[PROBLEM]:
Every line below that includes the word "with" needs to be copied.

*** ENTRIES PROVIDED ***

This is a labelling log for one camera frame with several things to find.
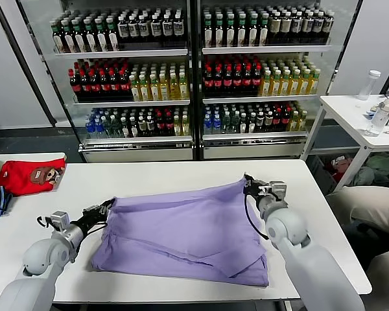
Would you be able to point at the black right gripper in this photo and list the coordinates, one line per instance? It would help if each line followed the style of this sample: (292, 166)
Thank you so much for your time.
(266, 194)

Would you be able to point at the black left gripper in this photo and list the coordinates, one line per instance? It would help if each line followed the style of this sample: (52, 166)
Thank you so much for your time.
(86, 223)

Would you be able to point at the purple t-shirt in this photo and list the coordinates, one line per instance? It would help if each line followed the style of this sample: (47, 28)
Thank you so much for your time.
(181, 233)

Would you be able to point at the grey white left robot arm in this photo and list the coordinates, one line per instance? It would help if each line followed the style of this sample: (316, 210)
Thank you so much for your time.
(42, 259)

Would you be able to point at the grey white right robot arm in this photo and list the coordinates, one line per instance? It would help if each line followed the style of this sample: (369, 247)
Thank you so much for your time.
(298, 246)

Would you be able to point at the green clothes pile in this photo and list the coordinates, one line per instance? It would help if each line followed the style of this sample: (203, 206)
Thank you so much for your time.
(385, 168)

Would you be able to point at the glass beverage display cooler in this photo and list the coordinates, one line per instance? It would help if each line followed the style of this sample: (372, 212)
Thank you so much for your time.
(138, 154)
(252, 151)

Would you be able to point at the white metal cooler shelf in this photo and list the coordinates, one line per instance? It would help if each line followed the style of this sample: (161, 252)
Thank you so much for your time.
(261, 99)
(264, 48)
(132, 103)
(138, 138)
(122, 52)
(255, 135)

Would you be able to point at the green cap dark tea bottle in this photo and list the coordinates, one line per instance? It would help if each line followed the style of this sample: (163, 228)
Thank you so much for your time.
(124, 127)
(91, 37)
(102, 37)
(242, 124)
(133, 126)
(229, 33)
(252, 33)
(80, 37)
(263, 33)
(218, 33)
(207, 33)
(69, 38)
(113, 37)
(59, 38)
(251, 123)
(241, 33)

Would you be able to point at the dark bottle black white label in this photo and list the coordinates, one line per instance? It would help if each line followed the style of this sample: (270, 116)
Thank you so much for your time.
(296, 26)
(142, 125)
(123, 30)
(178, 29)
(156, 29)
(167, 29)
(134, 30)
(327, 25)
(150, 125)
(145, 29)
(268, 120)
(317, 25)
(307, 26)
(260, 122)

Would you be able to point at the dark plastic crate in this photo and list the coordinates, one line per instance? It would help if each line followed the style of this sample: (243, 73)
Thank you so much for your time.
(321, 176)

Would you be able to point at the red cap cola bottle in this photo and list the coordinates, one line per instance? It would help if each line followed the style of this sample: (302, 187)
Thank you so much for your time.
(226, 80)
(216, 80)
(255, 80)
(124, 85)
(236, 80)
(246, 80)
(94, 85)
(277, 120)
(84, 85)
(168, 125)
(104, 85)
(285, 119)
(207, 80)
(114, 85)
(74, 85)
(159, 125)

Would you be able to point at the blue label water bottle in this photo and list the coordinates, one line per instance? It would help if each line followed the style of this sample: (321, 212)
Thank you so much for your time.
(216, 124)
(90, 127)
(207, 124)
(99, 127)

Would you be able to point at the red cartoon print t-shirt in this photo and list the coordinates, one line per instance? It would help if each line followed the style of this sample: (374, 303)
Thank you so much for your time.
(19, 179)

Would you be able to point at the red cloth heap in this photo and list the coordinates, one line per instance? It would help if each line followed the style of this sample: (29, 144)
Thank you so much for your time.
(342, 168)

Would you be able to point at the small white table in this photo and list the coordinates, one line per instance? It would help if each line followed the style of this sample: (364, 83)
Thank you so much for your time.
(29, 157)

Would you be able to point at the white side table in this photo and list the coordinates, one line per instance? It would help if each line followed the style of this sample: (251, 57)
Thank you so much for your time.
(350, 110)

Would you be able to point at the black chair seat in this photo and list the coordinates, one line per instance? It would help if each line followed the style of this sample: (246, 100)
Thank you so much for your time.
(366, 239)

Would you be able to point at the small blue item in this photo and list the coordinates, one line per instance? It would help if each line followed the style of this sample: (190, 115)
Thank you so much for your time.
(370, 112)

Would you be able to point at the clear bottle white cap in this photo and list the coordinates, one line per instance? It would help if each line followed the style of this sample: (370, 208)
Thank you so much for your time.
(369, 87)

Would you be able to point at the dark bottle beige label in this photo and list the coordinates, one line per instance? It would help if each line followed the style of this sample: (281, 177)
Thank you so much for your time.
(285, 27)
(274, 27)

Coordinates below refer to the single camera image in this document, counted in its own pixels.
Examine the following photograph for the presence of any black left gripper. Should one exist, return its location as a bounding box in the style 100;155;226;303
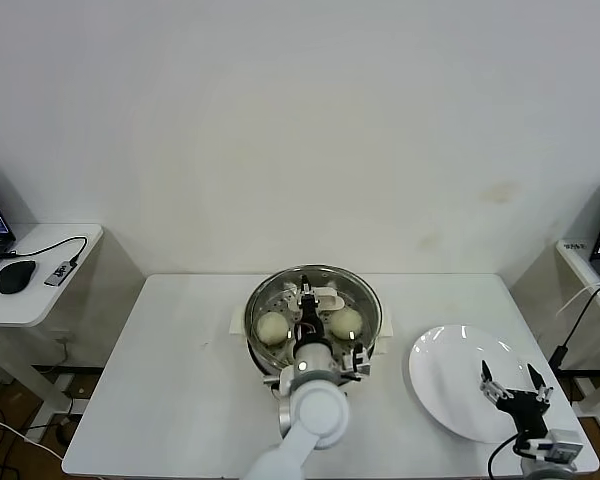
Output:
293;273;330;345

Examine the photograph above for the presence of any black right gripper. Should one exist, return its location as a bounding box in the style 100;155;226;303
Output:
479;359;555;442

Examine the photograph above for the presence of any glass lid with cream handle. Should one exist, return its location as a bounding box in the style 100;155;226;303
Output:
244;263;383;372

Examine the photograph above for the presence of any white steamed baozi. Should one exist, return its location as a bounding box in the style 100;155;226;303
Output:
255;313;289;346
328;309;364;341

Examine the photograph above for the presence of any stainless steel steamer basket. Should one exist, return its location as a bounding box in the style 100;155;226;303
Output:
243;267;382;376

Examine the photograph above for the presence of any cream electric cooker pot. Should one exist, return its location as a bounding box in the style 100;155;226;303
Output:
228;305;396;401

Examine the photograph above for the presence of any white round plate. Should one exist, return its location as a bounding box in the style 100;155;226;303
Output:
408;324;540;445

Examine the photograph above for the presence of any grey usb hub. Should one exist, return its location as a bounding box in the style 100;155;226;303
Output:
43;259;78;288

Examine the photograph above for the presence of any white rounded side desk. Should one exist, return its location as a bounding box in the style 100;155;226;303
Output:
0;222;105;411

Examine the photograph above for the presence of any black computer mouse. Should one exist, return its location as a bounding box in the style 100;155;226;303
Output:
0;259;36;295

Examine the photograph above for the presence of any black power adapter cable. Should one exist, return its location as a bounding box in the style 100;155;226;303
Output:
549;287;600;372

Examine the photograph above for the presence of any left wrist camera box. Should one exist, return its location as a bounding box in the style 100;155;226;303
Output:
340;343;372;384

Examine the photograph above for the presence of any white flat cable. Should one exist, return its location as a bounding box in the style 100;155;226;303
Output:
554;281;600;321

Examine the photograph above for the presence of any black usb cable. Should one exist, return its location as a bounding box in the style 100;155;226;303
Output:
0;235;89;264

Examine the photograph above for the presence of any white floor cable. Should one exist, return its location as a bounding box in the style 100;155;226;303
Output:
0;410;65;460

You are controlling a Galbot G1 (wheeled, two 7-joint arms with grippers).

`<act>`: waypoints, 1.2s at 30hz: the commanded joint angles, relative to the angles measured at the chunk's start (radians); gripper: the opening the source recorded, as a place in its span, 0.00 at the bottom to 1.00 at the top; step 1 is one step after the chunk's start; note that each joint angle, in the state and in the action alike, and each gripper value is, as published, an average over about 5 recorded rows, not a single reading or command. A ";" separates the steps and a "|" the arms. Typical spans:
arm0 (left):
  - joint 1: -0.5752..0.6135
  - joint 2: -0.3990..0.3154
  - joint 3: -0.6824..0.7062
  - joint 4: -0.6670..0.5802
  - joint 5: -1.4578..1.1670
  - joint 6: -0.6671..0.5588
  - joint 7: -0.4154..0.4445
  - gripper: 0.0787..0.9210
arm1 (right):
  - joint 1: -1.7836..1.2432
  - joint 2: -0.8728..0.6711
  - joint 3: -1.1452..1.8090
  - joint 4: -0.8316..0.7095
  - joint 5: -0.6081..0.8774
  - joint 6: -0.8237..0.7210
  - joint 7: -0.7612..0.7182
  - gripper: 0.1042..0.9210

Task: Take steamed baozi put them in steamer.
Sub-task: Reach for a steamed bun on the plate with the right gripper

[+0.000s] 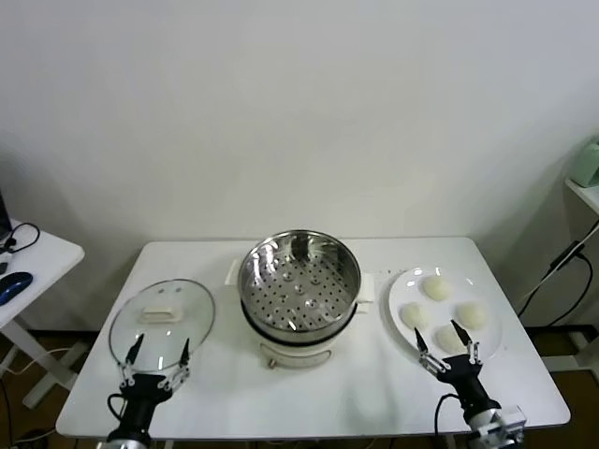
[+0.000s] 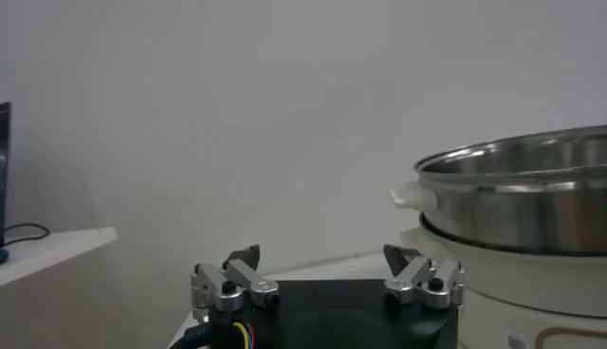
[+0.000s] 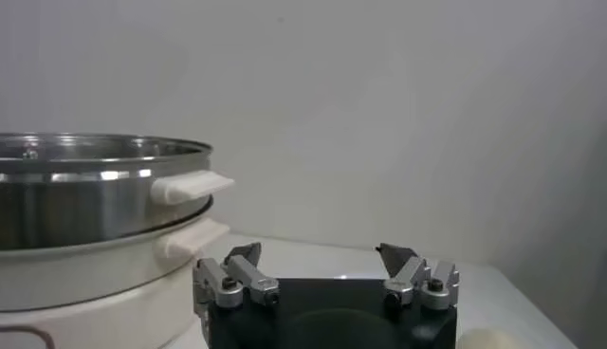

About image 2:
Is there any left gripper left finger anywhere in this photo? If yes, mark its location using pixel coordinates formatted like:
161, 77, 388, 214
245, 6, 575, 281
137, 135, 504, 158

*** End of ENTRIES PROVIDED ***

[ANSWER SECTION]:
This is a labelling log for one camera frame with several things to find.
Examine the photograph above for the presence of any glass lid with cream handle. Should one exist, return its location as a bounding box in the style 100;155;226;303
You are controlling a Galbot G1 (wheeled, two 7-joint arms with grippers).
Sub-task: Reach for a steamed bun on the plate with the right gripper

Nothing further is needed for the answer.